As a wife, mother, grandmother, and simply as my own individual, planning a diet that is based only on pure, water-based food is important. Such a diet provides more of the nutrients that we all need, prevents a myriad of health issues, helps us to love or maintain weight, improves skin condition, helps us to have more energy (which is VERY important when you are fifty years old chasing a four year old all day long).

So in planning our breakfast menus, I have started by mainly including foods from the three bottom tiers of the Raw Foods pyramid, which are grouped together in the one category “Production Foods.”

As a quick review of the raw foods “diet”, the cardinal rule is to…

Avoid foods that have been refined, pasteurized, homogenized, or produced with the use of synthetic pesticides, chemical fertilizers, industrial solvents, or chemical food additives.

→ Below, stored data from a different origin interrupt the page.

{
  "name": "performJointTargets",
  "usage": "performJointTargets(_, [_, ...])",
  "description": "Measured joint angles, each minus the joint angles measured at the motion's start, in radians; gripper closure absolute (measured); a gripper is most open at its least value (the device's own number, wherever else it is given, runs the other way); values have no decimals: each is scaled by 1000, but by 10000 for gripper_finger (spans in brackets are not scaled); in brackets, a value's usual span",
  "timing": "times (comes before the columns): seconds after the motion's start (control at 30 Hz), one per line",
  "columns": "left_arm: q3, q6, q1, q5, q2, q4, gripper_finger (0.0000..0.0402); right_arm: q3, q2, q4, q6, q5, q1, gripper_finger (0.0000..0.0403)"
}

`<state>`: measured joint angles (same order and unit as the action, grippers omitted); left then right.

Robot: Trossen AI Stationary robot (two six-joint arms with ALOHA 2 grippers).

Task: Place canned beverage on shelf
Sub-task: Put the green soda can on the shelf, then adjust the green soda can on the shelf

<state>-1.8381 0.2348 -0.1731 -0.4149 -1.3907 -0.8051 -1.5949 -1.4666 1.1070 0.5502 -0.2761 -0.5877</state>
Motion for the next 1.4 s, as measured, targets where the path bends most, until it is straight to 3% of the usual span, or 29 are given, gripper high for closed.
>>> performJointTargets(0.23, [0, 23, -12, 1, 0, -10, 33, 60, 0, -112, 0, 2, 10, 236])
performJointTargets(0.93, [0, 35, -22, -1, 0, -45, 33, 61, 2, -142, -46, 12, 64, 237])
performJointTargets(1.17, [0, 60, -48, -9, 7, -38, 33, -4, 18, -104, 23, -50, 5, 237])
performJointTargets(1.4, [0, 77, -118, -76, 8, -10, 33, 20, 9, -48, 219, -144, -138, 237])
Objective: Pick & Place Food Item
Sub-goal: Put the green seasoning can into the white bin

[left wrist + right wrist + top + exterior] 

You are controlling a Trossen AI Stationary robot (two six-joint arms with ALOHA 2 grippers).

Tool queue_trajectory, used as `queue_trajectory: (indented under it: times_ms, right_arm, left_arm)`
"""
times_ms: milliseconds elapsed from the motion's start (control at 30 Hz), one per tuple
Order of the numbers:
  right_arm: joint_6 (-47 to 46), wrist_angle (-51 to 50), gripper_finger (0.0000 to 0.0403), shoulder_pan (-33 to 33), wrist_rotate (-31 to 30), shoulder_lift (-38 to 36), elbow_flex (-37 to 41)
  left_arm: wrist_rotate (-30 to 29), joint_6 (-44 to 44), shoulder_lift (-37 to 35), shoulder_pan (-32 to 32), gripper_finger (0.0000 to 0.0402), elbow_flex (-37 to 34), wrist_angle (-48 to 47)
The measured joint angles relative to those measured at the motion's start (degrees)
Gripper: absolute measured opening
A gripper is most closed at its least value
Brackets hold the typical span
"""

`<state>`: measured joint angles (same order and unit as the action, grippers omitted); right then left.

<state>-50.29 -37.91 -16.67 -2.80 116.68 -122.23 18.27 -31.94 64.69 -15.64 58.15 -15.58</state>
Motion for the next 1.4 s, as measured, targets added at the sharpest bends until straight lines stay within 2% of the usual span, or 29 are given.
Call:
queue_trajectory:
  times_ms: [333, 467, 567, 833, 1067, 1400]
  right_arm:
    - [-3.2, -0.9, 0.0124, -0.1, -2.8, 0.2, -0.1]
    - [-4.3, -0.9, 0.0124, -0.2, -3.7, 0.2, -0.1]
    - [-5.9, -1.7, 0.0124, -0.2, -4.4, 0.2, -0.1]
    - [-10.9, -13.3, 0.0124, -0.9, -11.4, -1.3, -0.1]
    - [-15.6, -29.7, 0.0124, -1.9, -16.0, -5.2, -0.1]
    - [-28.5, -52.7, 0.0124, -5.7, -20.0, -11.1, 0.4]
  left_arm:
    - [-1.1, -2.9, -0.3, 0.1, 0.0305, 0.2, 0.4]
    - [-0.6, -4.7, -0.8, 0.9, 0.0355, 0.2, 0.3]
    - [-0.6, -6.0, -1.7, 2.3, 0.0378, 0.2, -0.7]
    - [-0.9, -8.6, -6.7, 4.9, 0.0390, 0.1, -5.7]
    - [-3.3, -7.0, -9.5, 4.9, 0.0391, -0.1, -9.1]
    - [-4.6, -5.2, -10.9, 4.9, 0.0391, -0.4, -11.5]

Now, let’s start taking this pyramid apart by looking at the bottom three tiers—“production foods”…and ask ourselves the following questions…

water.

Water

  • How important is drinking enough water?
  • How can I get the best quality water possible, water worth actually drinking?
  • What other options exist that make water something I look forward to?

Leafy Greens

  • Why are leafy green vegetables so important?
  • What are the different varieties of leafy greens, other than lettuce?

Fruits and Vegetables

  1. What snacks actually contain real fruits and vegetables instead of flavoring and so forth?
  2. How can I incorporate fruits and vegetables into my breakfast menu?
  3. Which fruits and vegetables offer the best nutritional value?
  4. Why is eating vegetables and fruits so important?
  5. How can I make sure that I am getting the best quality fruits and vegetables possible?
  6. Why should I buy local, seasonal fruits and vegetables?